# [YOUR INSTRUCTIONS]
Across the material below, how many lines contain the word "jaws"? Give only the number.

# [RAW DATA]
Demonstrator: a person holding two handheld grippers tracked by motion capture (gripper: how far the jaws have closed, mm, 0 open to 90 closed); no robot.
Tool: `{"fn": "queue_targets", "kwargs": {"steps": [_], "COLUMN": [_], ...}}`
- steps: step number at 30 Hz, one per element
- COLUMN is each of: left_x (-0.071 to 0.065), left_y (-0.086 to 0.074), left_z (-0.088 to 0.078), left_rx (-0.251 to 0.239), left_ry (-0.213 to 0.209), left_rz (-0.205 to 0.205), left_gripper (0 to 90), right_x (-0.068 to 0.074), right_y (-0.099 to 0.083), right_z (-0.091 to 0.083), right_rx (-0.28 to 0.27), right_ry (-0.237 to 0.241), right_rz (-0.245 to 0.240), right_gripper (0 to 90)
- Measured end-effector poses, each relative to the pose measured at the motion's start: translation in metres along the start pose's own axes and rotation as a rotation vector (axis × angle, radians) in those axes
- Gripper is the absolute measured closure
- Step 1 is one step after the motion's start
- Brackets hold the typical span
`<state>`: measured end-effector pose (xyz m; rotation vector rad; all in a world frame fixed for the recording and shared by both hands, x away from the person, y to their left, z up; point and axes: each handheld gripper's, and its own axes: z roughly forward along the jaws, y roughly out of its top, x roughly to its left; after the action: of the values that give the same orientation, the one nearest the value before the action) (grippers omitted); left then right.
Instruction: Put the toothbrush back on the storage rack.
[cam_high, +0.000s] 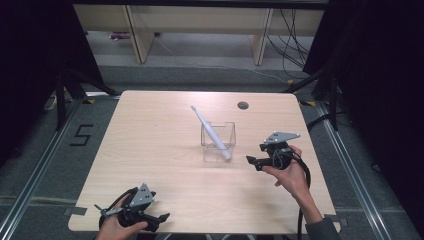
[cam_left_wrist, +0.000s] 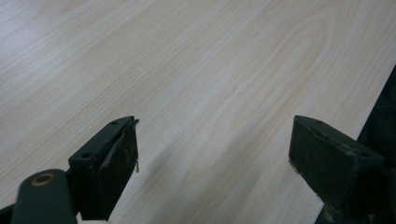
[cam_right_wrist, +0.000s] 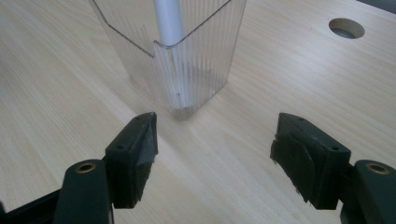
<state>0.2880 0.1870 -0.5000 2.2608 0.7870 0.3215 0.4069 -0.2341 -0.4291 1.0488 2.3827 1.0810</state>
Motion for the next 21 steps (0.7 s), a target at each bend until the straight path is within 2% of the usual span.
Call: {"fn": "queue_targets", "kwargs": {"steps": [6,7,9,10,11,12,16,17,18,19,20,21], "left_x": [0.000,0.000,0.000,0.000,0.000,0.000,0.000,0.000,0.000,0.000,0.000,0.000], "left_y": [0.000,0.000,0.000,0.000,0.000,0.000,0.000,0.000,0.000,0.000,0.000,0.000], "left_z": [0.000,0.000,0.000,0.000,0.000,0.000,0.000,0.000,0.000,0.000,0.000,0.000], "left_rx": [-0.001,-0.001,0.000,0.001,0.001,0.001,0.001,0.000,0.000,0.001,0.001,0.001], "left_ry": [0.001,0.002,0.001,0.002,0.002,0.002,0.002,0.002,0.001,0.001,0.002,0.001], "left_rz": [-0.002,-0.002,0.000,0.001,0.001,0.001,0.002,0.000,0.000,0.000,0.001,0.000], "left_gripper": [15.1,15.1,15.1,15.1,15.1,15.0,15.1,15.1,15.1,15.1,15.1,15.1], "right_x": [0.004,0.004,0.006,0.006,0.006,0.009,0.010,0.008,0.012,0.010,0.012,0.012], "right_y": [-0.006,-0.008,-0.010,-0.012,-0.012,-0.014,-0.015,-0.016,-0.018,-0.017,-0.018,-0.020], "right_z": [-0.003,-0.002,-0.002,-0.002,-0.002,-0.003,-0.005,-0.004,-0.005,-0.005,-0.006,-0.006], "right_rx": [0.023,0.004,0.013,-0.005,-0.005,0.012,0.005,-0.006,0.000,-0.005,0.007,-0.006], "right_ry": [-0.008,-0.005,-0.001,0.003,0.003,0.010,0.012,0.005,0.009,0.010,0.014,0.013], "right_rz": [0.035,0.020,0.020,0.004,0.004,0.029,0.026,-0.015,0.025,0.004,0.026,0.023], "right_gripper": [30.6,30.7,30.5,30.5,30.5,30.5,30.5,30.5,30.5,30.5,30.5,30.5]}}
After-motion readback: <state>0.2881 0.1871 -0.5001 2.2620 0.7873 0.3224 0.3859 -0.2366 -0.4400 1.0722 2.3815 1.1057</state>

# [FINISHED TASK]
2